Por isso, continua sujeito, mesmo nesse momento, aos deveres do seu estatuto ético e deontológico.
De acordo com este acórdão, as intervenções injuriosas e o seu comportamento processual como magistrado, que atua em causa própria, afetam o respeito e a consideração em que o magistrado "deve ser tido no seu meio social, para além de pôr em causa o prestígio e o respeito devido à magistratura". (...)
Por outro lado, na linha da jurisprudência citada, deve entender-se que o exercício do direito à tutela jurisdicional efetiva não é absoluto e, como qualquer direito fundamental, deve ser compatibilizado e conviver com outros direitos fundamentais, nomeadamente com o direito ao bom nome e reputação. No caso dos autos as expressões utilizadas - de natureza injuriosa, objetivamente ofensivas e humilhantes - atingiram intoleravelmente, de forma desproporcionada, desnecessária e despropositada, a honra, a dignidade e o respeito devido aos magistrados visados.
No contexto em que foram reproduzidas, na análise do homem médio, são desnecessárias e injustificadas na medida em que nada têm a ver com a finalidade pretendida (exercício do direito invocado) e não trazem qualquer I valor acrescentado à peça processual. Estamos perante expressões que consubstanciam uma linguagem de um estilo que deveria ser evitado, é indesejável e não compatível com o comportamento de um magistrado.
Quanto à violação do princípio constitucional “ne bis in idem”, o mesmo apenas proíbe que alguém possa ser perseguido e punido mais do que uma vez pela mesma conduta, sendo exclusivamente aplicável ao procedimento disciplinar no âmbito da atividade sancionatória, relativamente a uma hipotética dupla valoração do mesmo substrato material.
No processo disciplinar aqui em causa, como supra se referiu, não estão em causa os mesmos factos, tratando-se de duas novas condutas, isto é, duas novas infrações disciplinares, executadas de modo e em tempo diversos.
Pelo que, não estamos perante o duplo sancionamento pelos mesmos factos e ilícito disciplinar, a que alude o artigo 29.º nº5 da CRP que dispõe que “5. Ninguém pode ser julgado mais do que uma vez pela prática do mesmo crime”, situação que não é a aqui em causa.
Não foi, pois, violado o principio ne bis in idem.
Em suma, a deliberação do Plenário do CSMP recorrida não padece dos vícios indicados pelo que é de julgar improcedente a ação.

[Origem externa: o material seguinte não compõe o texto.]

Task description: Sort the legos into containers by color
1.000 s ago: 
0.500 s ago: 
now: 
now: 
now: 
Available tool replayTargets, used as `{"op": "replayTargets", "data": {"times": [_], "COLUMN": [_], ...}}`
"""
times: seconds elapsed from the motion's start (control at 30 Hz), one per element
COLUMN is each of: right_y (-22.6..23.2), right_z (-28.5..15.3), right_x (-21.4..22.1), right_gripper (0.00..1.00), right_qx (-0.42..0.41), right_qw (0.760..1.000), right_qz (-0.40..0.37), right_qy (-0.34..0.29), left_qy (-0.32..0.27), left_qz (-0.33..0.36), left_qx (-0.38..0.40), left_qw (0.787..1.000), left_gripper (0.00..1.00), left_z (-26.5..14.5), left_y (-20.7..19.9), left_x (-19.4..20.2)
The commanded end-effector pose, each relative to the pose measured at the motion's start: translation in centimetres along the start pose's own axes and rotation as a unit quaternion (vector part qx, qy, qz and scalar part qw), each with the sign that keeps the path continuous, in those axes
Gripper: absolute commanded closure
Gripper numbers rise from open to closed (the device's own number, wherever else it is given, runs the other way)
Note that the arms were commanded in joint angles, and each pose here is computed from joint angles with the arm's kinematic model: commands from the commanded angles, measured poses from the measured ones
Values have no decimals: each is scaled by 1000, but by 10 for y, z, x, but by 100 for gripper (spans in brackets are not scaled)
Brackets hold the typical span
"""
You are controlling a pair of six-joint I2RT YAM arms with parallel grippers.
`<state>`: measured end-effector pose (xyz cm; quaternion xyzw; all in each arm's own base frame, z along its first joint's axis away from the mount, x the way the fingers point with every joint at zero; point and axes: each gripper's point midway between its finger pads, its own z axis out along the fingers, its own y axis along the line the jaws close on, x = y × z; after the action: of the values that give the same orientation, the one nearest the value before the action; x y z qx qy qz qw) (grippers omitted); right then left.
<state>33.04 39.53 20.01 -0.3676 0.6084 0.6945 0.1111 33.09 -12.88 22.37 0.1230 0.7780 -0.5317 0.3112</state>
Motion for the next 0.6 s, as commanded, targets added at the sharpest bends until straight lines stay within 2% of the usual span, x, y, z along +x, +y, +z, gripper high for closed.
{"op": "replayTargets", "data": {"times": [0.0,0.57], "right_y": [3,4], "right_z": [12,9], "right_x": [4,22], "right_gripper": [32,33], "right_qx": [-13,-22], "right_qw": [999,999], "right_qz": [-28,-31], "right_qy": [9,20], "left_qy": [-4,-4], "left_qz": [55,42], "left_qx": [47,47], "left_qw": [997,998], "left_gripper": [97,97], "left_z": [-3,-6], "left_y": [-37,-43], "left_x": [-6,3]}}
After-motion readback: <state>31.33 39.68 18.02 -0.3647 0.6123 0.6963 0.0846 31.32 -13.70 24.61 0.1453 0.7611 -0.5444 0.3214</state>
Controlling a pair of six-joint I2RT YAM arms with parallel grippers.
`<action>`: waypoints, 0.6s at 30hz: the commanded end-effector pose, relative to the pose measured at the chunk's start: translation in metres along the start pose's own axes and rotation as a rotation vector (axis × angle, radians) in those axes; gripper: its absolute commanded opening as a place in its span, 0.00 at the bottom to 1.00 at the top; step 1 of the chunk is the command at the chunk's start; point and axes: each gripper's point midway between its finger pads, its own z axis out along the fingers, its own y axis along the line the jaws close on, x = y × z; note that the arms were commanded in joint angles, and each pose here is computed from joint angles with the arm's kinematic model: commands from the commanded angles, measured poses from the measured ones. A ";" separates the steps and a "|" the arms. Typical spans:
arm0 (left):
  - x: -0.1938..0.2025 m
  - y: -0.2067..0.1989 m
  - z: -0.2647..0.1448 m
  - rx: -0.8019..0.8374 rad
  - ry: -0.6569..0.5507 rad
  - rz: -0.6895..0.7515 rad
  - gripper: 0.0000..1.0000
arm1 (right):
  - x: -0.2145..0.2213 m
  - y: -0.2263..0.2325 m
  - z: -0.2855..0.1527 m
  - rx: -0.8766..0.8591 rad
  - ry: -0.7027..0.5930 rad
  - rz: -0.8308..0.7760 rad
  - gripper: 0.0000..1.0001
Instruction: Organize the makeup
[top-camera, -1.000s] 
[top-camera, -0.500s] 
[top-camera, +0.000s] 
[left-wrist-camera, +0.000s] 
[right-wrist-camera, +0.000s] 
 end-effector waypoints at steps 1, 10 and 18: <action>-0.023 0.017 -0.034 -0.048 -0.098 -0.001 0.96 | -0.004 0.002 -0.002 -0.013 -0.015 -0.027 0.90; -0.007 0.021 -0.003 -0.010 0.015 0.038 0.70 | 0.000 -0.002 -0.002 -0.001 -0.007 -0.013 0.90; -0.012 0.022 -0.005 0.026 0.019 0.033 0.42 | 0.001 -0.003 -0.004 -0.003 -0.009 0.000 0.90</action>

Em face de todo o exposto acordam os juízes deste STA em:
a) julgar improcedente a presente ação administrativa;
b) absolver o CSMP.
Custas pelo autor.
Lisboa, 11/03/2021
Nos termos e para os efeitos do artigo 15º-A do DL nº10-A/2020, de 13.03, o Relator atesta que os Juízes Adjuntos - Excelentíssimos Senhores Juízes Conselheiros Adriano Cunha e Jorge Madeira dos Santos - têm voto de conformidade.